DATA EXTRACTS:

-- Opening Marker --

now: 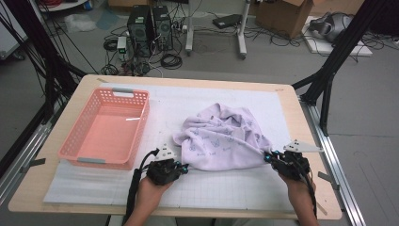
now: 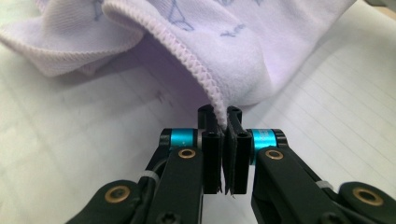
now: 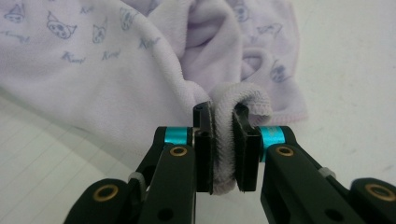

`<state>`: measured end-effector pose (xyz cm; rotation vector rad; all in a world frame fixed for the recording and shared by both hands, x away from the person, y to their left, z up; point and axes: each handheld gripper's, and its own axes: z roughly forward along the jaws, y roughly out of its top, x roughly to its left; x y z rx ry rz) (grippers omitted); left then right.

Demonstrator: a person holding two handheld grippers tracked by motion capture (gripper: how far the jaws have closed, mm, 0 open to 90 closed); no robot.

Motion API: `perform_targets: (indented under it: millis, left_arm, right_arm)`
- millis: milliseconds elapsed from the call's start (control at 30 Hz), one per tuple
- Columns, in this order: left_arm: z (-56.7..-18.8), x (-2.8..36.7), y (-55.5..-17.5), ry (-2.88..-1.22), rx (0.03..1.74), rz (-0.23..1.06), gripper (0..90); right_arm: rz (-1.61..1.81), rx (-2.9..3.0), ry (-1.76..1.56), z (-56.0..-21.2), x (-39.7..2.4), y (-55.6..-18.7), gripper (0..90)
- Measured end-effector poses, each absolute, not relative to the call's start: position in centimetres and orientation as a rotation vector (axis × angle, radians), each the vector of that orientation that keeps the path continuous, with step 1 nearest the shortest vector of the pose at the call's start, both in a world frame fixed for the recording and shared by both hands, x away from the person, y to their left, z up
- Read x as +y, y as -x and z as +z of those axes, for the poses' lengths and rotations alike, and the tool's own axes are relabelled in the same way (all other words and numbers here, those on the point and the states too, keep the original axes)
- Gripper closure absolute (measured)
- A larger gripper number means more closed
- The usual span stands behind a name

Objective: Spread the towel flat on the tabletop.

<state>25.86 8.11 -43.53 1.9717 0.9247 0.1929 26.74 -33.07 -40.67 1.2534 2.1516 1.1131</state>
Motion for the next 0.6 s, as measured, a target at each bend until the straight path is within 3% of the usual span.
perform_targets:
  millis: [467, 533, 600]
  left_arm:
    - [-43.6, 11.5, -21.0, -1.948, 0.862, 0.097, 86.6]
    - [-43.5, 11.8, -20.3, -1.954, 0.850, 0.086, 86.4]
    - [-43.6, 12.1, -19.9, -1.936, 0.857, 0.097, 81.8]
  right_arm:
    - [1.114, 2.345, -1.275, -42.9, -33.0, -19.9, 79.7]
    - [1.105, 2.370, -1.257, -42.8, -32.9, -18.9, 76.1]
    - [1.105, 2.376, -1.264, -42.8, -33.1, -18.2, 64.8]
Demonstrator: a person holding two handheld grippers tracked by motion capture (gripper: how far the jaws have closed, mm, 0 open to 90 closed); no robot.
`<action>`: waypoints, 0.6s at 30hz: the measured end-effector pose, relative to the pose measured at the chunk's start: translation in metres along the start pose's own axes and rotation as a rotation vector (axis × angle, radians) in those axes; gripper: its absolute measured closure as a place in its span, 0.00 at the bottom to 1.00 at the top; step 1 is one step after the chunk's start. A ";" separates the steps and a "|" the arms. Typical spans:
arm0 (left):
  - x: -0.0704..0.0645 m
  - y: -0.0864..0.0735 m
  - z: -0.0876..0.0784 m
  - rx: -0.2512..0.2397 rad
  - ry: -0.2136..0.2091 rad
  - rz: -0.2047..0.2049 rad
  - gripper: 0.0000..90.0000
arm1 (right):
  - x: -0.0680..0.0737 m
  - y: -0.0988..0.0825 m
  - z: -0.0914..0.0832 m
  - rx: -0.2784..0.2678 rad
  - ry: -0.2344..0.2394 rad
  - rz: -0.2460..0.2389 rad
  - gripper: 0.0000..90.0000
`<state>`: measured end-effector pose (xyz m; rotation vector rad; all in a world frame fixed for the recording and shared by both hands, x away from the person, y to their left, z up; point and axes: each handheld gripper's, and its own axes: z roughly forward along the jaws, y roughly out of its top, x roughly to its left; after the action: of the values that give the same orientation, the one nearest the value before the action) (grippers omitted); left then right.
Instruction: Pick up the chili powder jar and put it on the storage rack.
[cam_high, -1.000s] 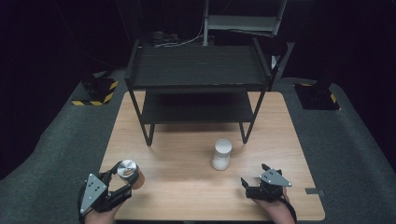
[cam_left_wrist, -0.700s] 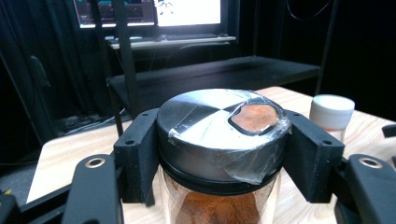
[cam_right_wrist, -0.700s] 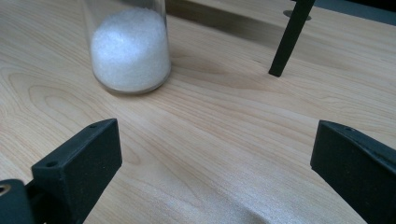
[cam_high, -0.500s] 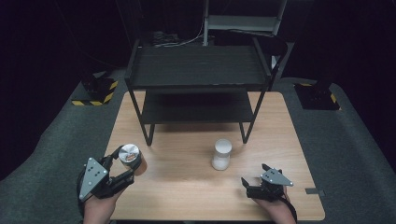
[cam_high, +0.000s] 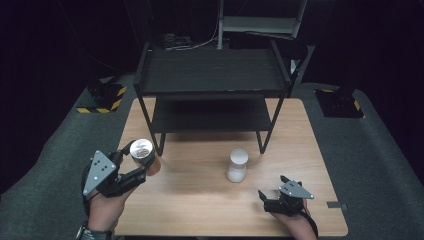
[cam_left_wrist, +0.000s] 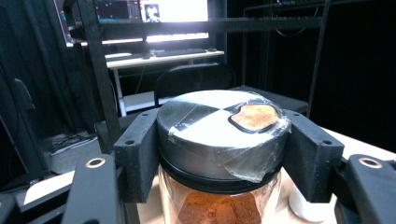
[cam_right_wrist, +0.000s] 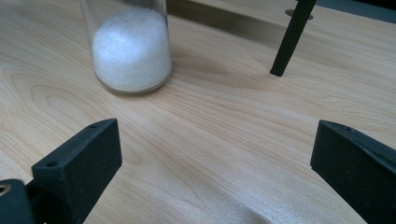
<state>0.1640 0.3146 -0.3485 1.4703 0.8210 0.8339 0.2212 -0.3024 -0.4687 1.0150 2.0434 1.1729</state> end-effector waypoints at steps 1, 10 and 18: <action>0.000 0.002 0.001 -0.004 -0.001 0.001 0.39 | 0.000 0.000 0.000 0.000 0.001 0.001 0.02; 0.002 0.021 0.013 -0.027 0.006 -0.011 0.39 | -0.001 0.000 0.000 -0.004 0.004 0.004 0.02; 0.005 0.038 0.026 -0.033 0.010 -0.001 0.39 | -0.001 -0.001 0.000 -0.006 0.004 0.005 0.02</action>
<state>0.1899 0.3042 -0.3113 1.4379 0.8119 0.8506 0.2218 -0.3033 -0.4694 1.0157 2.0400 1.1836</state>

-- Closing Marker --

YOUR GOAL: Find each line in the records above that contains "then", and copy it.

EXERCISE OUTPUT:
`<state>`: measured end-effector pose (xyz cm; rotation vector rad; all in a world frame fixed for the recording and shared by both hands, x away from the person, y to their left, z up; point and axes: each handheld gripper's, and its own axes: z roughly forward along the jaws, y roughly out of its top, x roughly to its left; x y z rx ry rz) (grippers omitted); left then right.
`<state>`: measured end-effector pose (xyz m; rotation vector rad; all in a world frame fixed for the recording and shared by both hands, x away from the person, y to their left, z up; point and axes: each handheld gripper's, and its own axes: z roughly forward along the jaws, y roughly out of its top, x roughly to its left; after the action: of the values that give the same orientation, the one nearest the value before the action) (grippers omitted); left then right.

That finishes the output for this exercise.